There are different costs, too, like paying to keep bank-owned properties warm throughout the winter so that they can be shown to potential buyers.

This is another contrast with five years ago, when Caro spent part of her budget on raffles to attract crowds during the white hot real estate market when nearly everyone qualified for a house.

Today, Caro has as many as a half-a-dozen homes with utilities in her name at any given time.

She also employs "runners" to hang signs, turn on utilities and run errands.

"It is not all popsicles and ponies," she said.

The coaching has kept her motivated, helping her to make some of her first calls of the day before other Realtors get out of bed.

"People were excited to meet with me back then," she said. "It is a very hard conversation now because the home values are very different than in 2005."

LASER-LIKE FOCUS

Caro's four-person staff, including dad Joe Haughey, starts shuffling in shortly after 7 a.m. last Tuesday.

By then, she is ready to start making calls to her clients. Caro wants to be the first Realtor potential clients hear from in the morning.

She banters back and forth with a member of her staff, trying to discern which client to call and which cell number to use. It is 7:24 a.m. and she has received a cash offer for $210,000 on one of the houses she is selling.

An hour later, the sellers, a retiree and his girlfriend, are in Caro's conference room to negotiate the details.

It is in this room where she is in her element, poring over a thick document detailing the buyer's offer.

She knows every detail of the offer: Real estate rules, banking requirements and, more importantly, her clients.

Deep into the multi-page agreement, the client changes his mind -- the fridge, the washer and the dryer, are coming with him to Prescott.

"Some of the places don't have a fridge, Valerie," says the lifelong Flagstaff resident.

She disappears for only a few minutes, the whir and clicks of the printer the only sign of life as Caro amends the contract to reflect the changes.

The ink is barely dry and the client again wants another change: He wants to keep the curtains.

Caro again disappears.

Whether it is curtains or holding out for a better offer, Caro has a laser-like focus when the client is in the room or the phone.

She is deaf to distractions like phones ringing or new mail chirps on her Blackberry.

Or holidays, apparently.

The client picks up on the fact that the bid on the house came in on Monday, i.e. Presidents Day. He thanks her, but Caro is coy.

"I didn't know it was a holiday. Nobody told me," she teased.

ADAPTING TO MARKET FORCES

Less than an hour later, Caro meets with another man who remembers her from several years ago.

At the time he didn't want to sell his house, a decision he clearly regrets now that the home value declined dramatically.

The current economy has meant the man could no longer afford to keep his house and he turned to her to sell it.

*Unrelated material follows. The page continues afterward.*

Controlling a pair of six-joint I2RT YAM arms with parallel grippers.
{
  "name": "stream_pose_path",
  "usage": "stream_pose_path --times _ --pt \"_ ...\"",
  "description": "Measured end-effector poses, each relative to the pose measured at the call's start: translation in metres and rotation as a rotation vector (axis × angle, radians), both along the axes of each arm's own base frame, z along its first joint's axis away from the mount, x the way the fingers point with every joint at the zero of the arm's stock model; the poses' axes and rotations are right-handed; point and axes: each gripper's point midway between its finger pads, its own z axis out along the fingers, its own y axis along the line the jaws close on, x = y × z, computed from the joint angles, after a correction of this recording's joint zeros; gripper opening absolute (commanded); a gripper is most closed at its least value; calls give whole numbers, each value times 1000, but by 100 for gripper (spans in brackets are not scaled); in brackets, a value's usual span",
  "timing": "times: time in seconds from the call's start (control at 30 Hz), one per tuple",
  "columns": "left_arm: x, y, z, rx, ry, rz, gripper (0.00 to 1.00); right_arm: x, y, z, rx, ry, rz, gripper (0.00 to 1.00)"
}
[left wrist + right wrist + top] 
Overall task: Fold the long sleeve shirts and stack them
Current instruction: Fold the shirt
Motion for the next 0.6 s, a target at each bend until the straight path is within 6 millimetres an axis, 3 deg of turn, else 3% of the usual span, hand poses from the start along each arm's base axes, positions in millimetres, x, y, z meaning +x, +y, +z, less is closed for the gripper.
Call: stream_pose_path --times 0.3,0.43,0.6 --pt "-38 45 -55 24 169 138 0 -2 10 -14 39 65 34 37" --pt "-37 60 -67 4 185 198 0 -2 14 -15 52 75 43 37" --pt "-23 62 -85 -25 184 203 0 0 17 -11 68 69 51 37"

He said he remembered Caro from a chance meeting they had two or three years ago, but it was an impression that stuck.

"You seem to care," he told her before signing a thick stack of documents.

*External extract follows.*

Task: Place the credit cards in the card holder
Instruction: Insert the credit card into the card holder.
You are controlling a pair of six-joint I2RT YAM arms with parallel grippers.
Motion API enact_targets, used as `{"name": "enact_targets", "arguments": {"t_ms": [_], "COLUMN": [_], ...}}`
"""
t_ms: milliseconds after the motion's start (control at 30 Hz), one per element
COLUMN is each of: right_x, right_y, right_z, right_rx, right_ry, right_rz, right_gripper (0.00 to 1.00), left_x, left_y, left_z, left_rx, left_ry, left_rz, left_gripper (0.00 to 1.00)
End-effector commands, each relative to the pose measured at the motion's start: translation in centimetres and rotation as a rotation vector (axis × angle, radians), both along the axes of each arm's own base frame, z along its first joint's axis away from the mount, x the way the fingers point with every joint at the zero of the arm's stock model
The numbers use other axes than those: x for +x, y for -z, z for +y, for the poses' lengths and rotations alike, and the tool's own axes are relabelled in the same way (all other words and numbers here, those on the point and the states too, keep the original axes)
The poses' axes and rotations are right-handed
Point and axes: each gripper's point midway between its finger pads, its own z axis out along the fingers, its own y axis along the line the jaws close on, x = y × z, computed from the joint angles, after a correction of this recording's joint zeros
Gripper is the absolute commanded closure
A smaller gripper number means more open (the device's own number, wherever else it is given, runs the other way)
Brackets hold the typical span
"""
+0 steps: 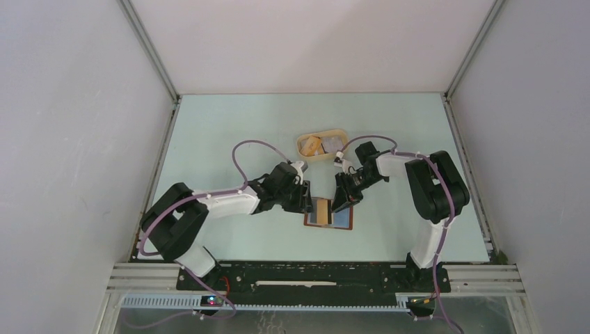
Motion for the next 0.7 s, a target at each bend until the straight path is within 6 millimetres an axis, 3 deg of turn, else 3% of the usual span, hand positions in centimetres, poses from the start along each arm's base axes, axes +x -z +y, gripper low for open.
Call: {"name": "enact_targets", "arguments": {"t_ms": [0, 367, 667], "right_x": [0.3, 0.0, -0.2], "right_y": [-0.2, -0.2, -0.3], "right_z": [0.4, 1.4, 1.9], "right_rx": [0.014, 0.024, 0.030], "right_ry": [0.012, -0.008, -0.021], "right_rz": [0.019, 0.048, 0.058], "right_gripper": [0.63, 0.64, 0.65], "left_x": [-0.6, -1.5, -1.4], "left_y": [0.9, 2.1, 1.3], "left_z": [-0.1, -0.7, -1.6], "left_rx": [-0.019, -0.026, -0.083], "left_ry": [0.006, 0.038, 0.067], "left_rz": [0.047, 0.127, 0.110], "left_gripper": [0.51, 0.60, 0.64]}}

The veteran Realtor has always placed a high premium on personal, one-on-one contact, but she concedes she shifts her market focus depending on the economy.

Five years ago, for example, a major portion of her business was representing a condo-conversion project in west Flagstaff, selling converted apartments for between $100,000 and $200,0000.

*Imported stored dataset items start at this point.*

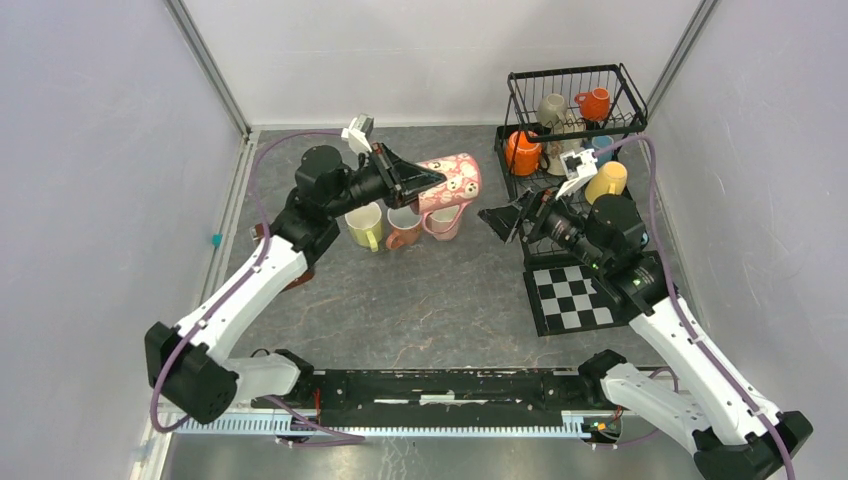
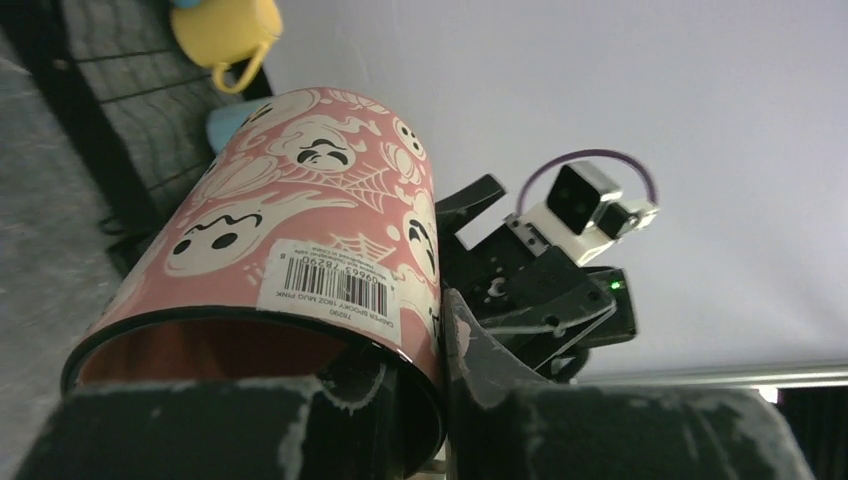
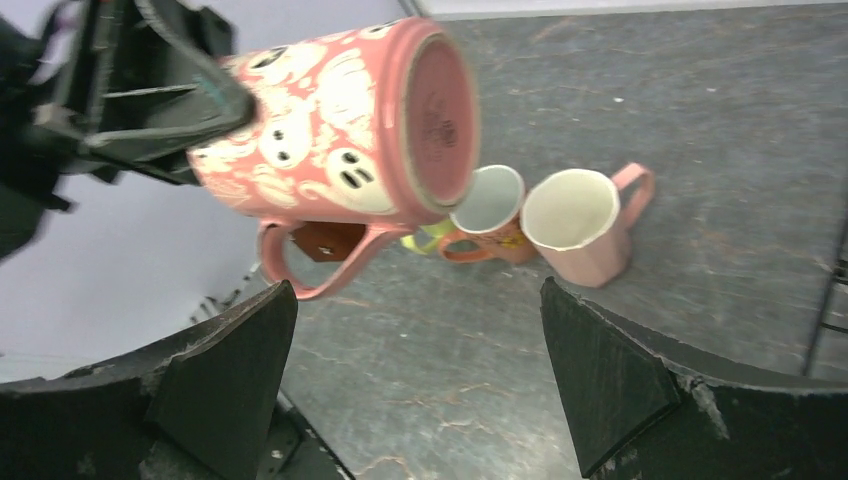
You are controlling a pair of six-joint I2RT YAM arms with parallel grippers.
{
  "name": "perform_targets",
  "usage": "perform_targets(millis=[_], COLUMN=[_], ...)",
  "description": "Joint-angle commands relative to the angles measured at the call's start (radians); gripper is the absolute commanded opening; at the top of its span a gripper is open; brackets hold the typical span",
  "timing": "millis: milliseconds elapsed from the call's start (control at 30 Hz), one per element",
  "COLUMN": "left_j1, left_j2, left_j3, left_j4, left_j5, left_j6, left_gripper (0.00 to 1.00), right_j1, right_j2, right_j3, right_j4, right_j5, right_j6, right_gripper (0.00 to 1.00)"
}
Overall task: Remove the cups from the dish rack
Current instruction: Place the cup at the center of the board.
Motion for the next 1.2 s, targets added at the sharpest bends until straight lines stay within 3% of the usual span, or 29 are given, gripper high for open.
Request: perform_targets(millis=[0,333,567,767,1167], left_j1=[0.003,0.003,0.003,0.005,0.053], left_j2=[-0.118,-0.185,-0.206,-0.184,-0.045], left_j3=[0.128,0.282,0.283,0.221,0.125], left_j4=[-0.298,-0.933,-1.207,-1.267,-1.153], left_j5=[-0.080,-0.349,-0.619,-0.734,-0.743], left_j6=[0.288,0.598,0.672,0.684,0.721], left_gripper=[0.02,0.02,0.02,0.02,0.02], right_j1=[0.000,0.000,0.000,-0.002,0.000], right_j2=[0.000,0.010,0.032,0.039,0.022], right_j3=[0.073,0.067,0.049,0.033,0.023], right_j4=[-0.163,-0.175,-0.159,-0.151,-0.163], right_j5=[0.108,0.147,0.145,0.145,0.144], right_j6=[-0.141,-0.192,-0.204,-0.207,-0.222], right_gripper=[0.98,0.98,0.98,0.98,0.98])
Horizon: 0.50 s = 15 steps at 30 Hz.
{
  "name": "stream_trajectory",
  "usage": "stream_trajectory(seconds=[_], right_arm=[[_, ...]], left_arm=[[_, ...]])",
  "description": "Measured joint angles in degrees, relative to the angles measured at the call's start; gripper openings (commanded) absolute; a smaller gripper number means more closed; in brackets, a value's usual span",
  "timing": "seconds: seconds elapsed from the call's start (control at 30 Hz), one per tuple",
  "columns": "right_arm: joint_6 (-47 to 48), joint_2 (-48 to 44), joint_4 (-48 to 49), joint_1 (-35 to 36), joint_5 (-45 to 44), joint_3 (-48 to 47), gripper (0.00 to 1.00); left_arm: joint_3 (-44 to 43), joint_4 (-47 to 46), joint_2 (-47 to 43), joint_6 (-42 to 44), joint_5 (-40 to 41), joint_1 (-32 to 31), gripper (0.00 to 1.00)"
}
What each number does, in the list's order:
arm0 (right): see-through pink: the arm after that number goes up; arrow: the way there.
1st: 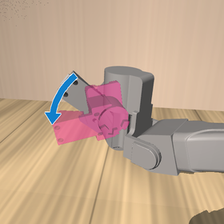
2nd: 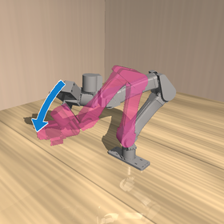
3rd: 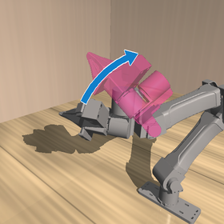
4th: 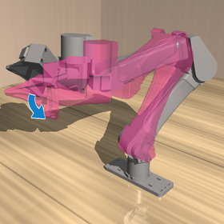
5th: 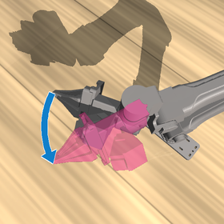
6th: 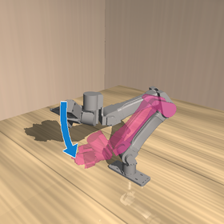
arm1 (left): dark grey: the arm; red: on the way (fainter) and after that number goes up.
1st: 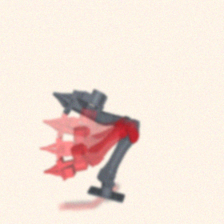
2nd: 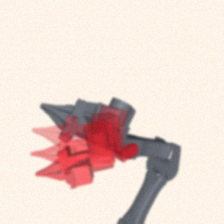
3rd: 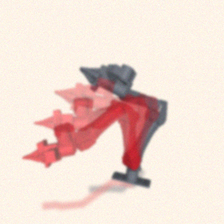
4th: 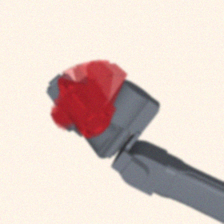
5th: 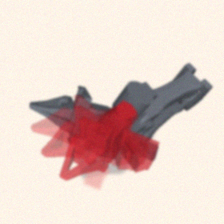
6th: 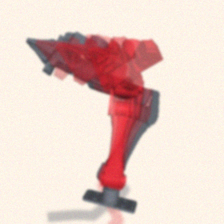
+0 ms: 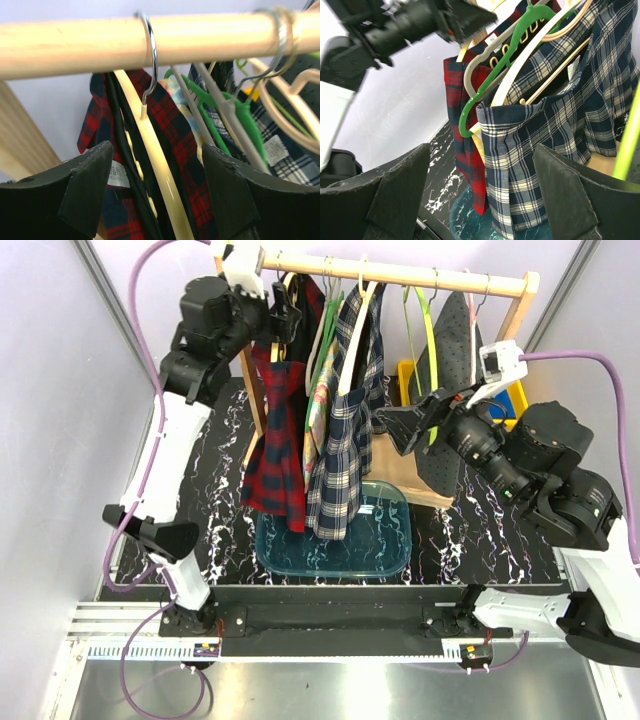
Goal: Remove the skirt from the hanger
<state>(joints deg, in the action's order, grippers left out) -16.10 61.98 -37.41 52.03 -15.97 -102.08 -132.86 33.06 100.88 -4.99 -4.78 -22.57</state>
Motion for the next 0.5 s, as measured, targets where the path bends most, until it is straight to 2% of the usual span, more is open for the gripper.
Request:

Today, she represents homeowners trying to sell their houses.

The relationship with the conversion project ended several years ago when the ownership of the 300-unit development changed. She played down the change, saying it was common in the industry.

"Partnerships change all the time," she said.

The condo conversion market in Flagstaff never saw the buying frenzy of other major metro areas at the height of the housing market. Some complexes in town still have units for sale, launching in 2006 or 2007.

Many have been sold to investors, who are now renting out converted apartments.

FRESH ROUND OF CALLS

At the end of the day, Caro has made a dent in the pile of expired listings, but a fresh round of comps will be added to the pile by the end of the week.

The pile is never empty, so Caro will get up early the next day and start a fresh round of calls.